▶ _Your task_: Find the string "bounding" in the records and copy each line where it occurs.

▶ _Input for this task_:
────────

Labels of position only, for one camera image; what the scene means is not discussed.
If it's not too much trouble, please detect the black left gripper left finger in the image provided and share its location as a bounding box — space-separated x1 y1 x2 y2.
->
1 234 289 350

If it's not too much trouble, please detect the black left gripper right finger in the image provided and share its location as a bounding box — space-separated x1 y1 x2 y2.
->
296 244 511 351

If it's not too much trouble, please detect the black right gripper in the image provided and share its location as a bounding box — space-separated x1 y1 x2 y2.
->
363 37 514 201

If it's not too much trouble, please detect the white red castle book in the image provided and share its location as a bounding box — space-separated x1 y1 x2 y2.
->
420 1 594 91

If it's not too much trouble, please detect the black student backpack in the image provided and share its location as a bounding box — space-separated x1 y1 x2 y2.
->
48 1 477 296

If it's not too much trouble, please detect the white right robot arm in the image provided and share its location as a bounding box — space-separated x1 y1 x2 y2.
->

────────

▶ _Final answer_:
If it's not too much trouble, please detect the black left gripper left finger in the image provided and share its location as a bounding box — space-separated x1 y1 x2 y2.
If it's not too much trouble, please detect the black left gripper right finger in the image provided and share its location as a bounding box — space-separated x1 y1 x2 y2.
If it's not too much trouble, please detect the black right gripper in the image provided and share its location as a bounding box — space-separated x1 y1 x2 y2.
If it's not too much trouble, please detect the white red castle book in the image provided and share its location as a bounding box — space-separated x1 y1 x2 y2.
If it's not too much trouble, please detect the black student backpack in the image provided and share its location as a bounding box — space-separated x1 y1 x2 y2.
If it's not too much trouble, please detect the white right robot arm in the image provided and share its location as a bounding box — space-separated x1 y1 x2 y2.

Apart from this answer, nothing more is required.